● **PROBLEM TO SOLVE**: Could you return all of the entries below exactly, minus the pictures?

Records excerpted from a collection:
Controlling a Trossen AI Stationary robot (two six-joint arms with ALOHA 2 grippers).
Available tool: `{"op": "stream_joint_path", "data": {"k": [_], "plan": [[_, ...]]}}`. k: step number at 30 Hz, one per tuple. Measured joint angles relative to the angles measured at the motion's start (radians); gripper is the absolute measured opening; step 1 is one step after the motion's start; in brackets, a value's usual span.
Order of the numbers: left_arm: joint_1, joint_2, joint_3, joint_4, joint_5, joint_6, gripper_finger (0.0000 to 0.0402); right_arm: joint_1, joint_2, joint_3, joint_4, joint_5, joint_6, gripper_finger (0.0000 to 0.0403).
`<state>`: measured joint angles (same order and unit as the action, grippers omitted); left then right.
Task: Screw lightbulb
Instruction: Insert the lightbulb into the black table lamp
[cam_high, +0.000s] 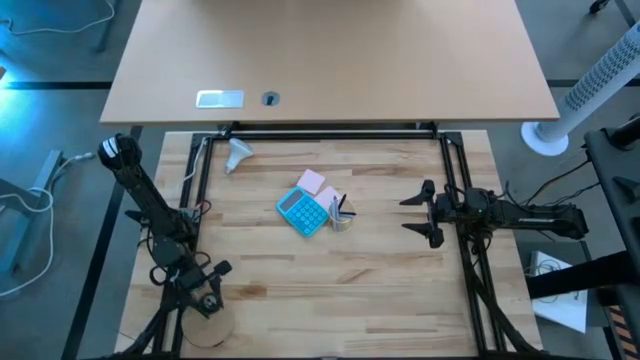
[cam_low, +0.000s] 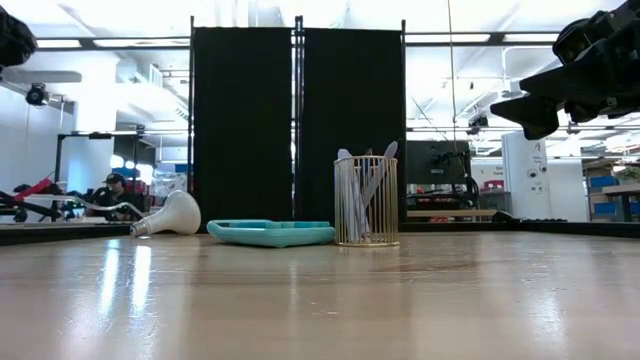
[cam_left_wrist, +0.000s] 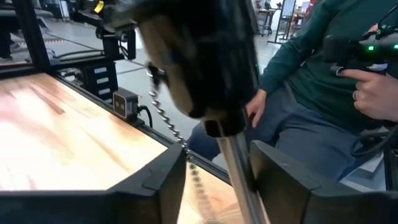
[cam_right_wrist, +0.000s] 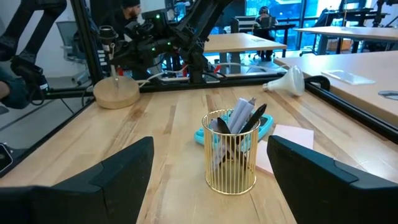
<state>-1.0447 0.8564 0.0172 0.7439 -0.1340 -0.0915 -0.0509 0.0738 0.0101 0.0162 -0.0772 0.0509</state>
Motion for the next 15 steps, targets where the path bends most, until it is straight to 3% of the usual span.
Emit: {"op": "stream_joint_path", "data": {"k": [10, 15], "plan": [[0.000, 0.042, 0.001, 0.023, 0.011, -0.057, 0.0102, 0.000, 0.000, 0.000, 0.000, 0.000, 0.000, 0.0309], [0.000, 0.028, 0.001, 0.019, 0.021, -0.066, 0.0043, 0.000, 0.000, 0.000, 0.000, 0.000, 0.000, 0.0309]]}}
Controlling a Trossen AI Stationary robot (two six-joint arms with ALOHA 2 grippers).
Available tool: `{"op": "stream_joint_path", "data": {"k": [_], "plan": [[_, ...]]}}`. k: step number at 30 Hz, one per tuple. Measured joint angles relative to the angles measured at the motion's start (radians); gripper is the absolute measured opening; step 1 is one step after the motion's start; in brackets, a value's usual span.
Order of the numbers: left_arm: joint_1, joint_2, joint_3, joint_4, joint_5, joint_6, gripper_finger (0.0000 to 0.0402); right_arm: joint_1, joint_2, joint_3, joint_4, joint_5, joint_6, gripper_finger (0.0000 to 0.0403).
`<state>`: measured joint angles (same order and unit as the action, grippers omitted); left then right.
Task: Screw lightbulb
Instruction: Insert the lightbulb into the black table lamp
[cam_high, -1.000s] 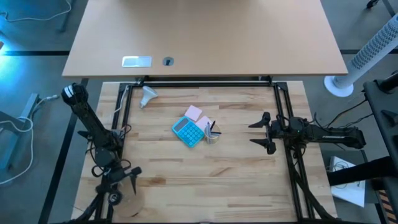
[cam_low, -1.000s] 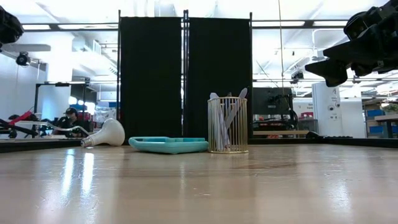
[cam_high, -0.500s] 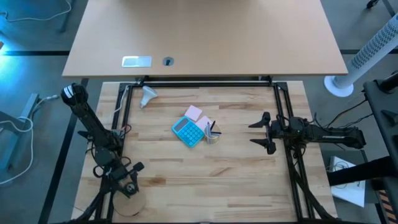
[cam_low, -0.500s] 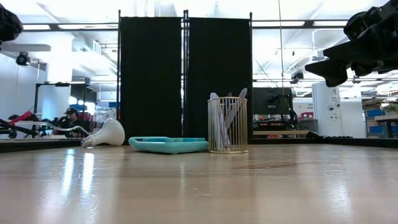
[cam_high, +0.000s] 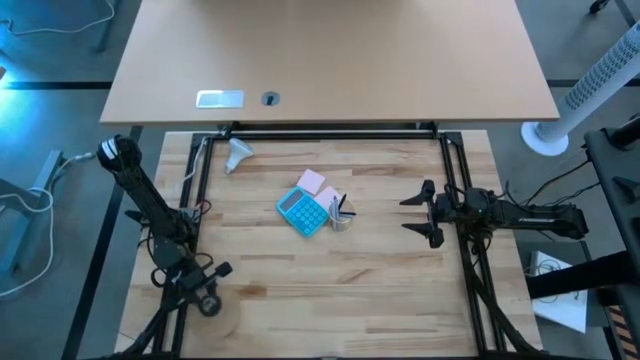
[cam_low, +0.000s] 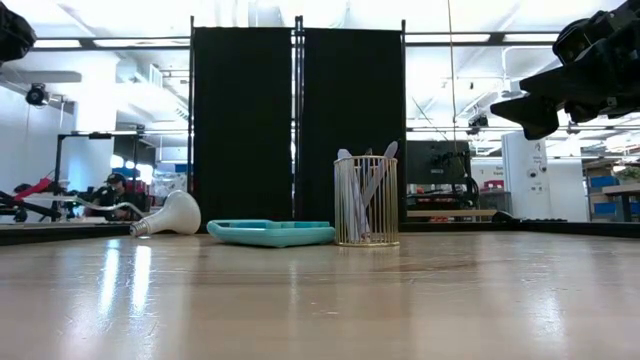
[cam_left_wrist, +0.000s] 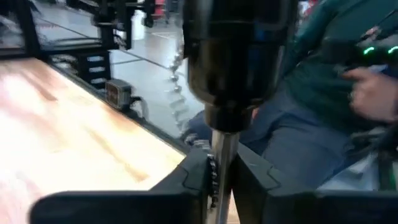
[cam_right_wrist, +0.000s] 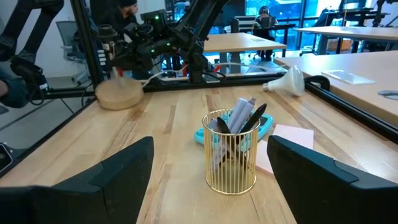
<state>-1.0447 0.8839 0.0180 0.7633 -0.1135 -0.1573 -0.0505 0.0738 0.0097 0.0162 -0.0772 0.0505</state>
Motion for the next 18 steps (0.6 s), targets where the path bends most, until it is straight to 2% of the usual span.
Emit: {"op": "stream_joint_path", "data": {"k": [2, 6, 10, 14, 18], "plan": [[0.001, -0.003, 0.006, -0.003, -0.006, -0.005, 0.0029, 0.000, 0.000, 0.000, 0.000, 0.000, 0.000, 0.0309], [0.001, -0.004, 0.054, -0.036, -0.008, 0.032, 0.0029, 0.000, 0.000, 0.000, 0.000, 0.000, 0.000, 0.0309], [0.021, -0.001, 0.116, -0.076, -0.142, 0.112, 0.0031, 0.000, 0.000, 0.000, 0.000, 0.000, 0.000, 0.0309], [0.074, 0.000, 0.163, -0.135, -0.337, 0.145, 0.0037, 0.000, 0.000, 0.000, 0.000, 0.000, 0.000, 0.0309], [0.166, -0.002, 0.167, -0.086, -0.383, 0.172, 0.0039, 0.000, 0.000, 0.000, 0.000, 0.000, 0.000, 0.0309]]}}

● **ANSWER**:
Controlling a Trossen AI Stationary robot (two six-joint arms with ALOHA 2 grippers).
Available tool: `{"op": "stream_joint_path", "data": {"k": [_], "plan": [[_, ...]]}}`. k: step number at 30 Hz, one per tuple. Measured joint angles relative to the angles measured at the motion's start (radians); gripper is the absolute measured opening; step 1 is one step after the motion's start; in brackets, a value's usual span.
Order of the numbers: left_arm: joint_1, joint_2, joint_3, joint_4, joint_5, joint_6, gripper_finger (0.0000 to 0.0402); right_arm: joint_1, joint_2, joint_3, joint_4, joint_5, joint_6, gripper_finger (0.0000 to 0.0403).
`<state>`: measured joint angles (same order and unit as the action, grippers omitted); left then right.
Task: Screw lightbulb
Instruction: Insert the lightbulb into the black table lamp
[cam_high, +0.000s] 
[cam_low, +0.000s] 
[cam_left_wrist, +0.000s] 
[cam_right_wrist, +0.000s] 
<state>-1.0447 0.8564 0.0172 0.7439 -0.1340 -0.0915 -0.0509 0.0738 0.0101 0.0162 -0.0772 0.0509</state>
Motion for the next 15 steps, targets where the path bends most, until it is straight to 3% of the usual span.
Emit: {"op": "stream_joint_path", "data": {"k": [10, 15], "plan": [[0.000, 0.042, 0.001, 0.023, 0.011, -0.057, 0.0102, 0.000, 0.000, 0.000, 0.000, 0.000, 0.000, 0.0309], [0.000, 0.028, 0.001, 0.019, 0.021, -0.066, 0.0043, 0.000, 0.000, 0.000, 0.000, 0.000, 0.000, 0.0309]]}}
Controlling a Trossen AI Stationary robot (two six-joint arms with ALOHA 2 grippers).
Available tool: `{"op": "stream_joint_path", "data": {"k": [_], "plan": [[_, ...]]}}`. k: step number at 30 Hz, one per tuple. Measured joint angles relative to the angles measured at the motion's start (radians); gripper is the absolute measured opening; step 1 is one step after the motion's start; in brackets, a value's usual span.
Order of the numbers: left_arm: joint_1, joint_2, joint_3, joint_4, joint_5, joint_6, gripper_finger (0.0000 to 0.0402); right_arm: joint_1, joint_2, joint_3, joint_4, joint_5, joint_6, gripper_finger (0.0000 to 0.0403).
`<state>`: measured joint angles (same order and unit as the action, grippers omitted); left then right.
Task: Screw lightbulb
Instruction: Insert the lightbulb into the black table lamp
[cam_high, -1.000s] 
[cam_low, -1.000s] 
[cam_high, -0.500s] 
[cam_low, -0.500s] 
[cam_high, +0.000s] 
[cam_low, +0.000s] 
[cam_left_wrist, +0.000s] 
[cam_right_wrist, +0.000s] 
<state>-1.0447 0.8839 0.0180 0.7633 -0.1135 -0.1573 -0.0505 0.0738 0.0097 0.0162 -0.0772 0.0505</state>
Motion for the next 18 steps (0.6 s), targets where the path bends most, until it is straight to 2% of the usual span.
Emit: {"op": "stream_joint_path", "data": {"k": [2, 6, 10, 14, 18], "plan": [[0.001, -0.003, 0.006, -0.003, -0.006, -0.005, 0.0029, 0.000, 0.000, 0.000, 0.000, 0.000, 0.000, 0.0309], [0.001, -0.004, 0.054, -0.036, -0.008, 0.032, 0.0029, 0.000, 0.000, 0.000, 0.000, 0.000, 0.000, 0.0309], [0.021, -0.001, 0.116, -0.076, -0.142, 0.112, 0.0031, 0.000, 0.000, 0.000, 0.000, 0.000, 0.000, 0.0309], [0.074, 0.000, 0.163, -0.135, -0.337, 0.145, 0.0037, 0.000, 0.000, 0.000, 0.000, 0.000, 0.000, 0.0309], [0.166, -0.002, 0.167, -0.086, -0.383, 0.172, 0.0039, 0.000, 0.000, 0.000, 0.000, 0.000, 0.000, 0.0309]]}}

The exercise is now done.